After testing the search on a 1 gigabyte, 1 megabyte, 100 kilbyte, and 10 kilobyte files, the results are as follows:
Filesize | Execution Time in Seconds |
Perl | PHP |
10 kb | 0.003 | 0.014 |
100 kb | 0.004 | 0.018 |
1 mb | 0.017 | 0.810 |
1 gb | 14.581 | 824.065 |
These test times included complete execution time, and thus may not be completely indicative of the pure difference between regular expression computations. However, I wanted to view the difference in the complete process of loading a string and working with it, and thus chose to monitor the complete execution time outside of the script itself.
*Both PHP and Perl optimize data flows (they get faster loading and working with the same data each time), so I ran these scripts multiple times for each filesize, removing the highest and lowest results and averaging the rest.

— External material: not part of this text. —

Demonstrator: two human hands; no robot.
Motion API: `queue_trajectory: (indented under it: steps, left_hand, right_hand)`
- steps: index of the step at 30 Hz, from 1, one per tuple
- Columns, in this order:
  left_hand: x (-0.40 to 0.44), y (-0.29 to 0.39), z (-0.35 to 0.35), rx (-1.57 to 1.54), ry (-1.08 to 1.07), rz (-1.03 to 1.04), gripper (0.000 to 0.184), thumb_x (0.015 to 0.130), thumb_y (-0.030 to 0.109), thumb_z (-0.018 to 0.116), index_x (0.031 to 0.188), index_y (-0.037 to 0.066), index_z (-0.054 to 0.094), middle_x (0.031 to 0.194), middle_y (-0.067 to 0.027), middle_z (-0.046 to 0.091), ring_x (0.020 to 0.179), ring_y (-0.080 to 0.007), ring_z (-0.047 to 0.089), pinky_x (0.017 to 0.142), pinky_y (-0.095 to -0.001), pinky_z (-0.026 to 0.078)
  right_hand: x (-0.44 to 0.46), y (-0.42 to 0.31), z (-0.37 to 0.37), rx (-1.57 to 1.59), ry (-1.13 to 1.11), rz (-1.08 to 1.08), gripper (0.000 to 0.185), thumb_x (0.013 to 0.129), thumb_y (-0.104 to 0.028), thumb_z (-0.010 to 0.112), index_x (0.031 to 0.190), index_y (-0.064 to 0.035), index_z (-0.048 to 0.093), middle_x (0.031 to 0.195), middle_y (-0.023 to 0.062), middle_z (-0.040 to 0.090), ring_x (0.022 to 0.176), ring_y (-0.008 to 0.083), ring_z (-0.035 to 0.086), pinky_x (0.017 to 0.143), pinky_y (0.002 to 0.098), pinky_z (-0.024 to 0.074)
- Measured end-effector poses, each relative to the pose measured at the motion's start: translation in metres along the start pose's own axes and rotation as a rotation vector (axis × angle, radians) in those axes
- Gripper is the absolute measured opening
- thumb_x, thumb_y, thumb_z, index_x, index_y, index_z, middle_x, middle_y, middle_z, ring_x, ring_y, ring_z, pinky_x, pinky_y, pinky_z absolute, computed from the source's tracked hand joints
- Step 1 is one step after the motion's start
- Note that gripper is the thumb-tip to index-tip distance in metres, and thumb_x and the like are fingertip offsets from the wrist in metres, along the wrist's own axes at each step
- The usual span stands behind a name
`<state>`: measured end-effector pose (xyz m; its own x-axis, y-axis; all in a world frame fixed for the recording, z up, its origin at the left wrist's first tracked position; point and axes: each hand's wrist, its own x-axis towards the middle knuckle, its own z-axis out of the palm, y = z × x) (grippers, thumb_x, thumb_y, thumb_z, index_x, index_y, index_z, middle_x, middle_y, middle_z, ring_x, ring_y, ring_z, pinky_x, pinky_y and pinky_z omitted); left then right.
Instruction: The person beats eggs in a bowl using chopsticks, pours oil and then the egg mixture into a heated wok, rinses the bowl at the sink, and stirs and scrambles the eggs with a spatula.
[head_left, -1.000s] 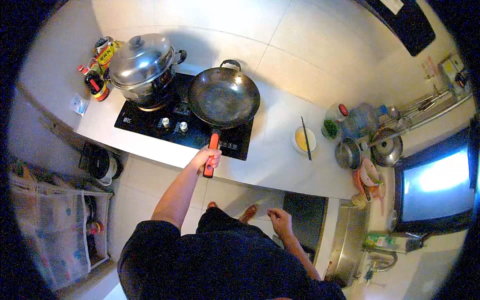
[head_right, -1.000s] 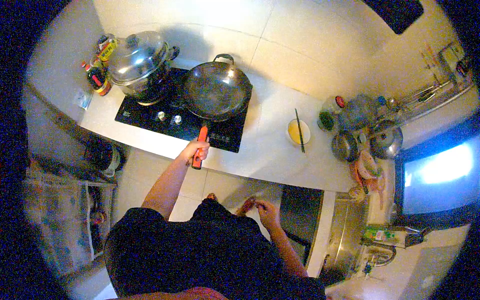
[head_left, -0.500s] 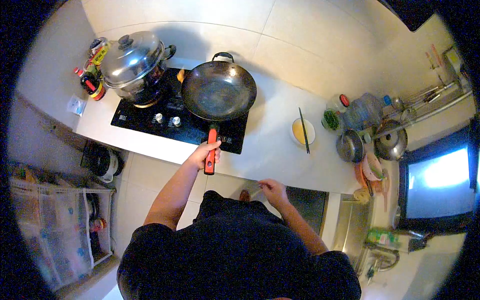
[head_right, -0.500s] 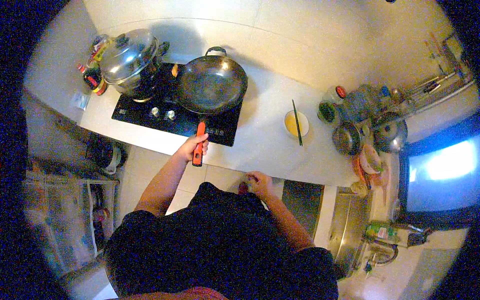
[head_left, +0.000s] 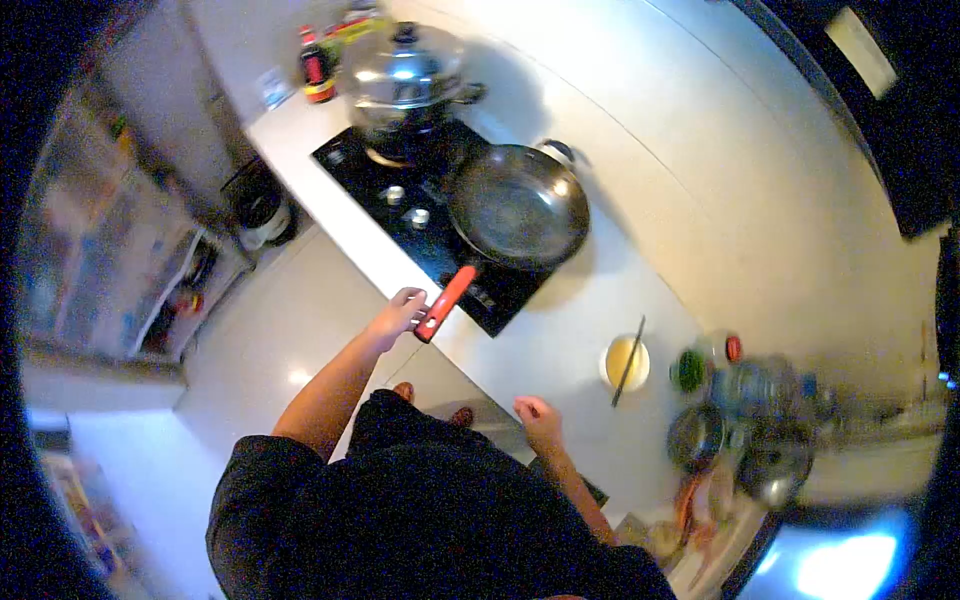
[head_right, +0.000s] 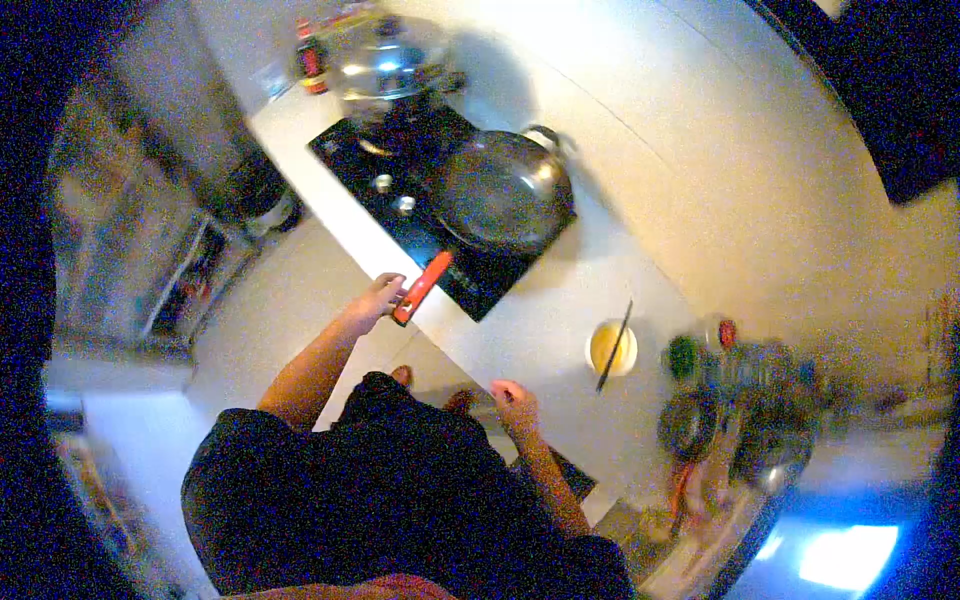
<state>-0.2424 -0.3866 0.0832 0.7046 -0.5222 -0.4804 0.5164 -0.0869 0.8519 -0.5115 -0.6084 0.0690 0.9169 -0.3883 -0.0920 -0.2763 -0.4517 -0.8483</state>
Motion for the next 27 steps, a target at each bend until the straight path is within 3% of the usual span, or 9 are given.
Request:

The next test involved string search and replacement, and thus I made a few simple changes to my code:
perl
while ($_ =~ s/$search/$replace/gi) {
php
preg_replace("/$search/i", $replace, $line, -1, $x);
$i += $x;
The results for this test:
Filesize | Execution Time in Seconds |
Perl | PHP |
10 kb | 0.003 | 0.133 |
100 kb | 0.006 | 0.033 |
1 mb | 0.042 | 0.076 |
1 gb | 14.970 | 745.906 |
So in both cases, Perl came out a dominate winner. Although in the more practical examples (filesize of 1 megabyte and smaller) we're talking about microseconds of overall runtime difference, it appears that Perl has the edge over PHP on regular expression operations.